Plant-Based Diet Can Reduce Heart Failure Risk By 41%

APRIL 22, 2019
Patrick Campbell
Heart FailureA recent study of more than 5000 participants found that plant-based diet can reduce the risk of heart failure in adults by up to 41%.

Investigators found that those who had a plant-based diet had a 41% lower risk of heart failure (HF), while those who had a “southern” diet heavy in fried food, added fats, and eggs had a 72% greater risk.

Investigators drew data obtained from the Reasons for Geographic and Racial Differences in Stroke (REGARDS) to examine a cohort of 30,329 adults who were 45 years old or older and had no history of coronary heart disease. Investigators noted that 56 participants were excluded due to a lack of baseline forms. An additional 8344 were because they were taking HF-related medications at the time, they lacked HF follow-up or baseline HF was undetermined, or had coronary heart disease at baseline. A final group of 5771 participants were removed for missing or incomplete food frequency questionnaires. The final sample size consisted of 16,068 participants.

Investigators created five categories based upon the dietary patterns of participants, those categories were classified as “convenience”, “plant-based”, “sweets/fats”, “southern”, and “alcohol/salads”. Convenience was characterized by being heavy in things such as mostly meat dishes, pizza, and fast food. Sweets and fats was a diet with a high concentration of candy, chocolate, bread, and solid fats and oils. Southern was of a similar culinary pattern to the Southeastern US which is heavy in fried food, organ meats, processed meats, eggs, and added fats. Alcohol and salads were characterized by having a diet heavy in wine, liquor, beer, leafy greens and salad dressing.

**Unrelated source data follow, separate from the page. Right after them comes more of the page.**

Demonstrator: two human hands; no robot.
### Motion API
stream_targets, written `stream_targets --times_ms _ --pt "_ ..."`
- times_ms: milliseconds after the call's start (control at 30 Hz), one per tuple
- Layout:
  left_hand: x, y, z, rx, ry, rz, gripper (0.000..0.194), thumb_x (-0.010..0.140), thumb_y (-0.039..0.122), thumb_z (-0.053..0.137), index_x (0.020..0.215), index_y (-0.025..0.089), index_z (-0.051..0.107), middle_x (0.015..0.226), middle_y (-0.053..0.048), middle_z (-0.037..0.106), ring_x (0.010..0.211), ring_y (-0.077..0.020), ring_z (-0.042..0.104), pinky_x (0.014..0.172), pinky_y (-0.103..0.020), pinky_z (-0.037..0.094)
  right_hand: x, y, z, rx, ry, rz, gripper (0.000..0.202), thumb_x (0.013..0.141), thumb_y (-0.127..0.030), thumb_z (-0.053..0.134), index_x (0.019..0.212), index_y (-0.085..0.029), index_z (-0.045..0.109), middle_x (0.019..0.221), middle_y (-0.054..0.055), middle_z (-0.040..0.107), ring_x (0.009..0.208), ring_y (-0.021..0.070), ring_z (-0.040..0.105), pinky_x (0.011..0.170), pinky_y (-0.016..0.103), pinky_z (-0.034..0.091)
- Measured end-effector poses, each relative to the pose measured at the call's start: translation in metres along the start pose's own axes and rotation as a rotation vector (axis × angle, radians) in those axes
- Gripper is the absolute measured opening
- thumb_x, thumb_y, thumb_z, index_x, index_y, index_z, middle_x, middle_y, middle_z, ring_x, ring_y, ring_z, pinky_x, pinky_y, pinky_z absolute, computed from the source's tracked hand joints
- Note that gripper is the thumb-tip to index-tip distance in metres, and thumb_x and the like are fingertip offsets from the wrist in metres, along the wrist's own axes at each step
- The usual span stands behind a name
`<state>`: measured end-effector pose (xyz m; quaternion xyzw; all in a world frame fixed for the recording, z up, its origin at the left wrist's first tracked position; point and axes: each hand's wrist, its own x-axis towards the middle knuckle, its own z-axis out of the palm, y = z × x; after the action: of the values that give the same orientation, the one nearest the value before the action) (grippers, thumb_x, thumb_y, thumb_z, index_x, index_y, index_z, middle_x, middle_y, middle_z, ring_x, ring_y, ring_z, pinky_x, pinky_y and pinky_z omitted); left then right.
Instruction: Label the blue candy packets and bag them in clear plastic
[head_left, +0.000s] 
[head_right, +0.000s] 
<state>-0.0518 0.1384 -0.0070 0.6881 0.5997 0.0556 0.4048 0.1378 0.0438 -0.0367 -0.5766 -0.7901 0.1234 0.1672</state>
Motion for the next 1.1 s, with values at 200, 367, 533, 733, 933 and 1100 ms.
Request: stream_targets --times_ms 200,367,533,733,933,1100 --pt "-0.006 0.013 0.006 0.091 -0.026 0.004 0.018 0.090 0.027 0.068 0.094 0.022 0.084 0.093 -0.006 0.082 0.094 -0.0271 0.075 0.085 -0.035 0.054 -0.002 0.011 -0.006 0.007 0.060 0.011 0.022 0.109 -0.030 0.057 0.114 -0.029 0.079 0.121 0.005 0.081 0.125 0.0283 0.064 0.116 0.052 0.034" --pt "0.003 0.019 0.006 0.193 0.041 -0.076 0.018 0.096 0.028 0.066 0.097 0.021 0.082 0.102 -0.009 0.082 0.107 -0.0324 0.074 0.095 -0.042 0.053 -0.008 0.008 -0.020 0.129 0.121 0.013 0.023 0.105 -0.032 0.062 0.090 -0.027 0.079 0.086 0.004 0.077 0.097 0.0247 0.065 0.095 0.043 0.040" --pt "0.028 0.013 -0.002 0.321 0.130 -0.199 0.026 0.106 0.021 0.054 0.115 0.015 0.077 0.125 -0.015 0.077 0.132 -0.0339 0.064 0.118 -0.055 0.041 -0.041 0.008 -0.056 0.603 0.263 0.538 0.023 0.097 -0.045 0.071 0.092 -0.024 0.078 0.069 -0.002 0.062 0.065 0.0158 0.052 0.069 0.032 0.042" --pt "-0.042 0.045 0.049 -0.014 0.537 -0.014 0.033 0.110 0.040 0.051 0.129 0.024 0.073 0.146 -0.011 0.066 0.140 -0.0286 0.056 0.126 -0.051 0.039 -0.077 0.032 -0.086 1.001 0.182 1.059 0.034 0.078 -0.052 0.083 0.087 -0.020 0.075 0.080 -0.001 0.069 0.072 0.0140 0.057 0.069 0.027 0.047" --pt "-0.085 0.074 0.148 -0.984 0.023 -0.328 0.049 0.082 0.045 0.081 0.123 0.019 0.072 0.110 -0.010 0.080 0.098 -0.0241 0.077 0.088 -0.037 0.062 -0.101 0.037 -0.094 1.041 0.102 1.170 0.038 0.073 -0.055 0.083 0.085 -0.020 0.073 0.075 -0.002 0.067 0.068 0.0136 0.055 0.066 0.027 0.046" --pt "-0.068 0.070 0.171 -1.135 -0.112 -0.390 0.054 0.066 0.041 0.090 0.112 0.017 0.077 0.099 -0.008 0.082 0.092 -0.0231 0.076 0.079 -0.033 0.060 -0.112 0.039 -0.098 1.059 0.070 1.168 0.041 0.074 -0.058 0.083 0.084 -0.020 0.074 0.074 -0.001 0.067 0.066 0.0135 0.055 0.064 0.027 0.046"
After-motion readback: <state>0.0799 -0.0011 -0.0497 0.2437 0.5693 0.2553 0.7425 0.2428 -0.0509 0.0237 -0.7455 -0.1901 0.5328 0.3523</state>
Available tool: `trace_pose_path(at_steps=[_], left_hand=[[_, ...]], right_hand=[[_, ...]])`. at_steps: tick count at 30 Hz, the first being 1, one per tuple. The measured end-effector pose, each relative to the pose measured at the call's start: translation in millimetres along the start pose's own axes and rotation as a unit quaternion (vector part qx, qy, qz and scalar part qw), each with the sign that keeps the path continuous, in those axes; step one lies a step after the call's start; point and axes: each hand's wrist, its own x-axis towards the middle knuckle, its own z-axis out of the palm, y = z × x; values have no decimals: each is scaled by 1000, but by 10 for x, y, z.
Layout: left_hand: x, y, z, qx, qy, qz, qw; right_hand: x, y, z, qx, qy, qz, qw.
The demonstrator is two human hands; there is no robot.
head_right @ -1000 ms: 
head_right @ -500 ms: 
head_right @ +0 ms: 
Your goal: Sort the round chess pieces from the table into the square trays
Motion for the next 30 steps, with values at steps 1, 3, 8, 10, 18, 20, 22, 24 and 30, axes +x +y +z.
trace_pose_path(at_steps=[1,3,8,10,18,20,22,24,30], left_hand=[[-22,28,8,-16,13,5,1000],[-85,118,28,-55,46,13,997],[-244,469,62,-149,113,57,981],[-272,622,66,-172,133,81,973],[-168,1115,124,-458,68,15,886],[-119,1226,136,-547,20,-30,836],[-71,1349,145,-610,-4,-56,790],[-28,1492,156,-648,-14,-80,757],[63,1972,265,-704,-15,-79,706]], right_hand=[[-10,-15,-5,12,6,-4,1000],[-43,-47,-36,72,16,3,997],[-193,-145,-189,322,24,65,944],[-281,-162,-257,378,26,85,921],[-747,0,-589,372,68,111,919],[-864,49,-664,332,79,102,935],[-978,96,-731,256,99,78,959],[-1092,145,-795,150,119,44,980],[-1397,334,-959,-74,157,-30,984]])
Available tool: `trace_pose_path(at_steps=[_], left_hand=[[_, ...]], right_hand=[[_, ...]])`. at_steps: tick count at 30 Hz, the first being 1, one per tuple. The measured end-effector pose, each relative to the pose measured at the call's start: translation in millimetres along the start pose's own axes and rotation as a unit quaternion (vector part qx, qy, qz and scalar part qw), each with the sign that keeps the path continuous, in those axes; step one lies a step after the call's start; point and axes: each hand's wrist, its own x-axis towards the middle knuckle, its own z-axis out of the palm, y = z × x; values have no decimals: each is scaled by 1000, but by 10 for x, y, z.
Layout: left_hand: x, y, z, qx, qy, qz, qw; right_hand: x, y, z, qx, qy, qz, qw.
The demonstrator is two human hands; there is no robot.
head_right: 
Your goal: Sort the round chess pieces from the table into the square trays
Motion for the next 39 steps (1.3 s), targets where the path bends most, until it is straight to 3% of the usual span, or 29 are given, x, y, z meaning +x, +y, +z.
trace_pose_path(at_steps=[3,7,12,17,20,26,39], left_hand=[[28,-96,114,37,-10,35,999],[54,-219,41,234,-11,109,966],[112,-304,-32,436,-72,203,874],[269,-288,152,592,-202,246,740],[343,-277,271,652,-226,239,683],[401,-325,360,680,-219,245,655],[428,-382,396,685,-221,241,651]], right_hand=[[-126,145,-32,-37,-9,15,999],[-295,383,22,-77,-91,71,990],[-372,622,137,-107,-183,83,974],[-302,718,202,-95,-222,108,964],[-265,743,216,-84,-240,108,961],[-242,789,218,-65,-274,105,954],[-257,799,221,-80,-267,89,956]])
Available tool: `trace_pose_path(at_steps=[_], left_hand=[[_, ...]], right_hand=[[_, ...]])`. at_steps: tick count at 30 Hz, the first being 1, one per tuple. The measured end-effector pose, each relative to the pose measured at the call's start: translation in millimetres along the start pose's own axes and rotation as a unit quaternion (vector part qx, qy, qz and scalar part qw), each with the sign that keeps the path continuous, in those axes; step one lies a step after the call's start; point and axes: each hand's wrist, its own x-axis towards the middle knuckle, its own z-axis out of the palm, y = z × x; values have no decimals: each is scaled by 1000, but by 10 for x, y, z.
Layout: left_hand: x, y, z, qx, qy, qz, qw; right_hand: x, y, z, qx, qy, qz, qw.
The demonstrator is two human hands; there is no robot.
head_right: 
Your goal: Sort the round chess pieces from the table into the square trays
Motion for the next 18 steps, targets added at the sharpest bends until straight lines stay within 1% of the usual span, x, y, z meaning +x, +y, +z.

Participants were given a score for each dietary pattern based on factor loadings and were group into 1 of 4 quartiles of adherence to each pattern. Quartile 1 was defined as the lowest adherence while quartile 4 was defined as having the highest adherence.

After 8.7 years of follow-up, investigators determined that convenience, sweets, and alcohol and salads diets had no association with heart failure risk. Additionally, plant-based diets were associated with a decrease in the risk of HF and southern diets were associated with an increased risk of HF.

In fully-adjusted analyses, investigators observed a 41% lower risk of new HF hospitalizations in participants in quartile 4 of the plant-based diet. Participants in quartile 4 of the southern dietary pattern were associated with a 72% greater risk of HF hospitalizations.

When the Southern diet was adjusted for body mass index, hypertension, dyslipidemia and other factors, the association was no longer statistically significant. Investigators said this could mean that the Southern dietary pattern could increase heart failure risk through factors such as obesity and excess abdominal fat.

In a related editorial comment, Dong Wang, ScD, MD, a research fellow at Harvard T.H. Chan School of Public Health, remarked that the study results are promising but more research is needed to confirm the results of the study. 



“These findings, if confirmed in future studies, will not only contribute to in-depth biological understanding and phenotypic refinement of HF, but also inform dietary prevention approaches customized for specific HF phenotypes. In addition, they perfectly fit into key missions of precision medicine,” Wang said.

Authors noted several limitations within their study. It is likely that misclassification from inaccuracies of reporting dietary intake on the food frequency questionnaire occurred. Diet was only assessed at the beginning of the study and dietary changes may have occurred at any time after initial assessment.



This study, “Dietary Patterns and Incident Heart Failure in U.S. Adults Without Known Coronary Disease,” was published in the Journal of the American College of Cardiology.